* **Task to carry out**
Copy the data exactly. Images are the one exception.

══════

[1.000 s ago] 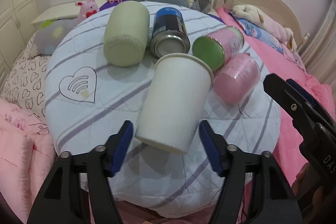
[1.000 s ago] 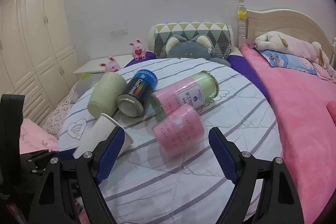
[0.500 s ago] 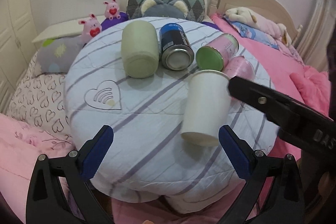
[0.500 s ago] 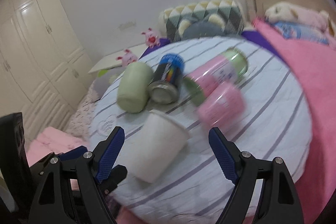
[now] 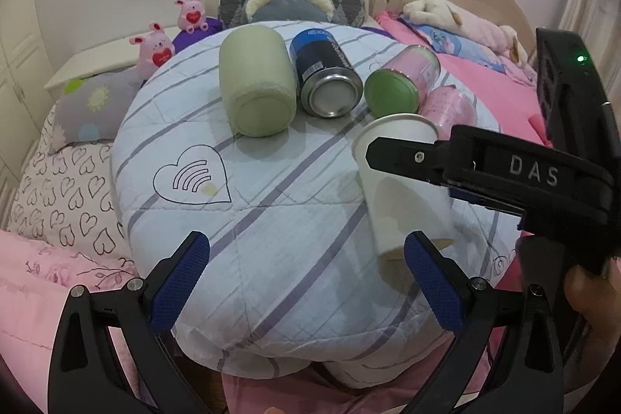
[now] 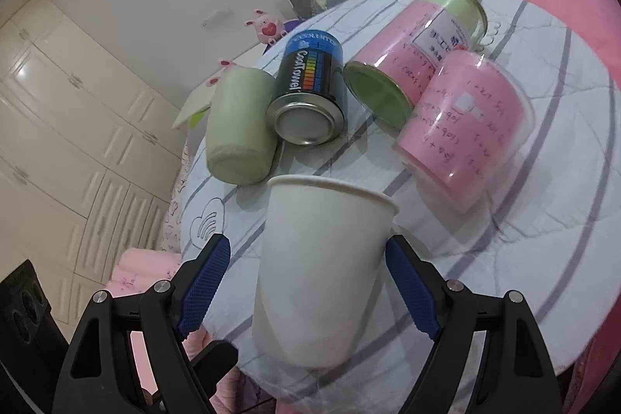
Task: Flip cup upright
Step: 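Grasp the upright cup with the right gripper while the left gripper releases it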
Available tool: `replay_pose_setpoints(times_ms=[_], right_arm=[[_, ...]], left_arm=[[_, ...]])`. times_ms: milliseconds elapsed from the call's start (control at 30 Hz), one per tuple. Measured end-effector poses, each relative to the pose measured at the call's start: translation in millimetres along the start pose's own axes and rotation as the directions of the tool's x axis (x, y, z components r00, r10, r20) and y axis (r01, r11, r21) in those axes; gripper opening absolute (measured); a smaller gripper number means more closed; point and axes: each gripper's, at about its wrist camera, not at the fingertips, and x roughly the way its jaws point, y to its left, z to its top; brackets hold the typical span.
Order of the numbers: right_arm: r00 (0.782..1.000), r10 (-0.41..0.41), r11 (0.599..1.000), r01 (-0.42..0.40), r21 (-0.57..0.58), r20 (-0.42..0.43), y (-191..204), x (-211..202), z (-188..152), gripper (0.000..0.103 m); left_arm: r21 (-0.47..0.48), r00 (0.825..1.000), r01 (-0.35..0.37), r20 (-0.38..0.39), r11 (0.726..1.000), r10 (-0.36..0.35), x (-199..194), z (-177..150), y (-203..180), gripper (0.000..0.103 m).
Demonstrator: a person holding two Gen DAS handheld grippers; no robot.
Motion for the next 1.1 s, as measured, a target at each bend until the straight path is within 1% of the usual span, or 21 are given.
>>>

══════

* **Exercise response**
[1.000 s ago] 
[1.000 s ago] 
[0.500 s ago] 
[0.500 s ago] 
[now] 
[now] 
Task: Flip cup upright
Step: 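Grasp the upright cup with the right gripper while the left gripper releases it
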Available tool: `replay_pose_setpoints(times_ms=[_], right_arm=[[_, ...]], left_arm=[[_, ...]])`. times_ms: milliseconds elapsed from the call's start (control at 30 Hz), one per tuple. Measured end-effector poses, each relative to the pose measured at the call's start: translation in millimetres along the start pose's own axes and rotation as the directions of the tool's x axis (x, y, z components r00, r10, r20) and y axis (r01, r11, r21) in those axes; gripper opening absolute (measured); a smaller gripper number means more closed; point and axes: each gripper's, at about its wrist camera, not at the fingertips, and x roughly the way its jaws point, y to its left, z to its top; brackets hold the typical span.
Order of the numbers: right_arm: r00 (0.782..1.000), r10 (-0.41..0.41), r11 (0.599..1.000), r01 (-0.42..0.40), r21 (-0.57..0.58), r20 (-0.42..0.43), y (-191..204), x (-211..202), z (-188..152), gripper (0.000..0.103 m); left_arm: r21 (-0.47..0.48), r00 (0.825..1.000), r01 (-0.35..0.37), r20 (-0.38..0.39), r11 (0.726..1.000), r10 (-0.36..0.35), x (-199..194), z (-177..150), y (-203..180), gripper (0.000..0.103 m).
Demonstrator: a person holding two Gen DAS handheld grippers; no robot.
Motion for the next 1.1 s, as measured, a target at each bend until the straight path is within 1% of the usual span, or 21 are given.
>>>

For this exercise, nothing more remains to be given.